Cesta básica estabiliza em Cáceres no mês de maio, com leve queda de 0,09% nos preços

Redução nos preços de higiene e limpeza compensou a alta contínua da batata, aponta pesquisa da Unemat

Por Nataniel Zanferrari
29/05/2026

A estabilização do índice geral foi garantida pelas retrações nos grupos de higiene pessoal e de limpeza (Foto: Imagem criada com uso de inteligência artificial (Gemini AI))

O custo médio da cesta básica em Cáceres interrompeu a tendência de alta dos meses anteriores e registrou uma deflação sutil de 0,09% em maio. O valor do conjunto de 31 produtos passou de R$ 1.054,83 em abril para R$ 1.053,88. O monitoramento é do projeto de Estudos e Pesquisas em Estatísticas Sociais (Epes) da Unemat.

A estabilização do índice geral foi garantida pelas retrações de 1,63% e de 0,44% nos grupos de higiene pessoal e de limpeza, respectivamente. Em contrapartida, o setor de alimentação seguiu em ascensão, subindo 0,15%. O principal impacto veio da batata, que manteve sua trajetória de encarecimento e subiu mais 25,17% no período.

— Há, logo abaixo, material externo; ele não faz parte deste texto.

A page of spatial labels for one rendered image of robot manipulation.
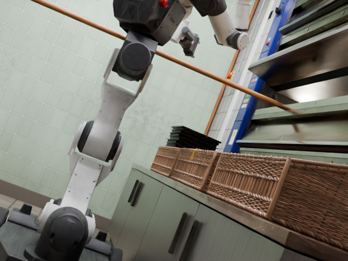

No grupo de limpeza, composto por quatro produtos, apenas o detergente, avaliado na opção de 500 ml, apresentou elevação, com aumento de 3,22%. Em contrapartida, a água sanitária registrou a maior redução do setor, com queda de 1,66%. No grupo de higiene pessoal, composto por cinco produtos, o grande destaque foi a redução de preços do absorvente aderente, que recuou 24,01%.

O cenário atual consolida uma inversão em relação ao primeiro trimestre: em janeiro, o grupo de alimentação puxava o índice para baixo devido à queda das carnes, enquanto higiene e limpeza acumulavam as maiores altas. O preço da cesta agora opera em patamar próximo ao registrado na abertura do ano, quando custava R$ 1.051,41.

Para o coordenador do Epes, Luiz Fernando Jorge da Cunha, a pressão sobre o setor alimentar decorre do mercado externo e do clima. “O panorama energético mundial e a instabilidade no Oriente Médio encarecem o frete e os insumos, afetando diretamente a cadeia de suprimentos e a produção agropecuária local”, explica o pesquisador.